▶ **WORK TO BE COMPLETED**: Go to the line that includes "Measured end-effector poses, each" and retype it, then every line after it to the end of the data, adding nothing.

▶ **DATA BLOCK**:

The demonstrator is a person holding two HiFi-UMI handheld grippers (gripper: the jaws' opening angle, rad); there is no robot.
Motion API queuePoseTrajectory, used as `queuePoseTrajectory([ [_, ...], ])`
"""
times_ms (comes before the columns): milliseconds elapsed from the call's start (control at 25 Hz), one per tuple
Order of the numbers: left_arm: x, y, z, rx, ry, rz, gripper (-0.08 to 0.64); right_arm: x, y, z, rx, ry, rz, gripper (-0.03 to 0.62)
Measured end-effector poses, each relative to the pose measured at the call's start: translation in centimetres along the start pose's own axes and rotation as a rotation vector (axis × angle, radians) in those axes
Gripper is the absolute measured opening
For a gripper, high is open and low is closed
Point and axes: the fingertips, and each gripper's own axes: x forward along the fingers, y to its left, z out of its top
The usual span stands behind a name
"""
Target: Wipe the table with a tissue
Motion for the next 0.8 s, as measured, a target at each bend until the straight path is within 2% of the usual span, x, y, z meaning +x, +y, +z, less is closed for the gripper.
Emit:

▶ **RESULT OF THE EXERCISE**:
Measured end-effector poses, each relative to the pose measured at the call's start: translation in centimetres along the start pose's own axes and rotation as a rotation vector (axis × angle, radians) in those axes
Gripper is the absolute measured opening
For a gripper, high is open and low is closed
Point and axes: the fingertips, and each gripper's own axes: x forward along the fingers, y to its left, z out of its top
The usual span stands behind a name
"""
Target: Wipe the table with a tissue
Motion for the next 0.8 s, as measured, a target at each bend until the straight path is within 2% of the usual span, x, y, z meaning +x, +y, +z, less is closed for the gripper.
Emit:

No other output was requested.